One way of saying this is to trot out the old cliche, battle-worn and undefeated, that the relationship between the writer and the pen is, can, or perhaps should be similar to the relationship between the patient and the therapist. While putting sentences on paper the writer is held to account by the pen. It gets harder to evade, dodge, deflect, and defend – as we are all so practised in doing – when one’s own self-justifications are made fixed and transparent in typography. And reading, as we have all been told, really does tend to make us wiser. In reading – especially fiction – we confront the interiority of the other; we gain perspective over our own small and insignificant role in history; we become less committed to the self-justifications that shield us from the world.

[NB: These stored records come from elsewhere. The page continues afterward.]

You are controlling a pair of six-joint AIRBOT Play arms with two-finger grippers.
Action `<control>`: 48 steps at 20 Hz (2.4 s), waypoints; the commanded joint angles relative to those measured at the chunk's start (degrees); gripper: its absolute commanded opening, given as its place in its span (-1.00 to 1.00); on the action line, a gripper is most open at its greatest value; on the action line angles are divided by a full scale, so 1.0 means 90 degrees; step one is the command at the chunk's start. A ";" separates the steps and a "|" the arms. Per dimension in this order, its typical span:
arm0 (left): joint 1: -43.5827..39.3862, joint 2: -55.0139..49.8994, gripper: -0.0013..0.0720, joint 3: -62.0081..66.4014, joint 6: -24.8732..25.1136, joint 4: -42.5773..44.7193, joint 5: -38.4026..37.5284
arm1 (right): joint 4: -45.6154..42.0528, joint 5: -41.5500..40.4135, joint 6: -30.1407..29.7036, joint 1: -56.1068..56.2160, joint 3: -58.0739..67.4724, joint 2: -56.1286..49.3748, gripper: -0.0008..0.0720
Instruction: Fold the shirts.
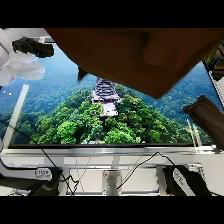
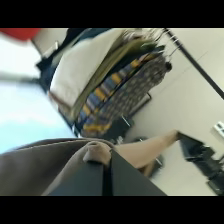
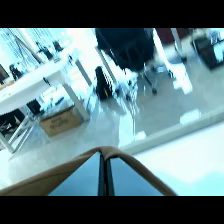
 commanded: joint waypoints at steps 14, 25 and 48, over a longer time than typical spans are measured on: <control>0.0024 0.3504 -0.92 -0.0143 -0.0243 0.3597 0.0850 | -0.2006 0.2773 0.0406 -0.0070 0.2319 0.0979 -0.92; -0.0510 0.0619 -0.92 -0.2686 -0.0495 0.3886 0.1144 | -0.1013 0.2635 0.0707 0.0724 0.2317 -0.3560 -0.92; -0.1134 -0.2953 -0.92 -0.1753 -0.1508 0.5506 0.1518 | -0.2441 0.2089 0.1902 0.1200 0.2305 -0.6683 -0.92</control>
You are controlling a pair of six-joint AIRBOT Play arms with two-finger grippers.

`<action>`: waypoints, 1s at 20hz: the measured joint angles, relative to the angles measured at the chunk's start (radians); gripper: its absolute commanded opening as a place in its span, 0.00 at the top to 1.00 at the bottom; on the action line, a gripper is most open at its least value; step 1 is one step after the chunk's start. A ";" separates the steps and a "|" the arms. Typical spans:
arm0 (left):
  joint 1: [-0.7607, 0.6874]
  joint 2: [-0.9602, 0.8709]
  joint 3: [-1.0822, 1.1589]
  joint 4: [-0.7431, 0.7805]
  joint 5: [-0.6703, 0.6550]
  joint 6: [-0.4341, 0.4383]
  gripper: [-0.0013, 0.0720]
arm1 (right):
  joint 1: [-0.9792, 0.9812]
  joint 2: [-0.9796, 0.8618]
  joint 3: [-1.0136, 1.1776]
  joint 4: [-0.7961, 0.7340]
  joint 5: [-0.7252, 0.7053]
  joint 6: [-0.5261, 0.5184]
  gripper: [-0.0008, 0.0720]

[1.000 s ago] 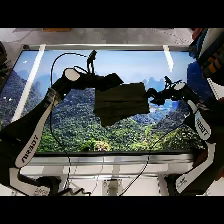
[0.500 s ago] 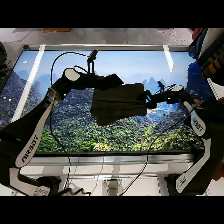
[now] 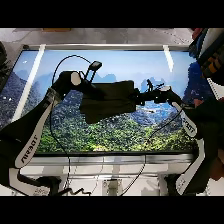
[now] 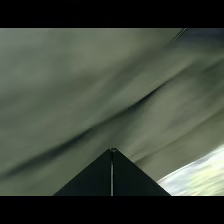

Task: Fold the clothes and pants, and hang the long-sleeved shirts on hangers.

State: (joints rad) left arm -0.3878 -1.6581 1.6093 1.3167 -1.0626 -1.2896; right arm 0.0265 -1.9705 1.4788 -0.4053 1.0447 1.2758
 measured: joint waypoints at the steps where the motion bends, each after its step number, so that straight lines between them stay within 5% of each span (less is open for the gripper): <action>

Given literature’s power, it’s tempting to write off those who don’t read. That’s a mistake. When we do, we reveal our own incomplete progress towards personhood. An engagement with the arts is not the only way to become a person. The media we writers like to champion – the novel, the essay, the poem – are a long way from necessary. They’re historically-contingent and rather recent social technologies: cultural practices that could just have well never have existed. For millennia, and still today, humans have done and do the work of becoming persons without the aid of those tools. They find other paths to virtue: alternative cultural practices; deep communal ties; self-reflection; psychoactive chemicals; and of course the most important and universal of all educators, experience.

Literature is no panacea, either. We’ve all known a fascist (fascism, for me, a kind of flight from personhood) who in fact reads plenty (Nietzsche, usually; or Dostoyevsky). Very often these types seem to read exactly to avoid becoming persons. They want to justify their anti-egalitarianism; buttress their narcissism.

Still, still. Still, it is my experience, and I think it’s yours too, that those we find stalled on the road to personhood aren’t known for their love of literature. When it was revealed Sam Bankman-Fried, the fraudulent founder of FTX, liked to insist “I would never read a book”, I couldn’t help but feel I knew that about him already. The fear of literature, I think, is really a fear of becoming a person, of being asked to confront oneself. That is the real sin of the philistine. Pick your own incurious villain – Donald Trump, say, or Scott Morrison – to see what I mean. To amuse myself, I sometimes like to imagine Elon Musk reading Middlemarch. That image would suggest an entirely different man, a man open to the unprofitable virtues, a man curious about the lives of others, a man curious about himself. It would suggest a man interested in becoming a person.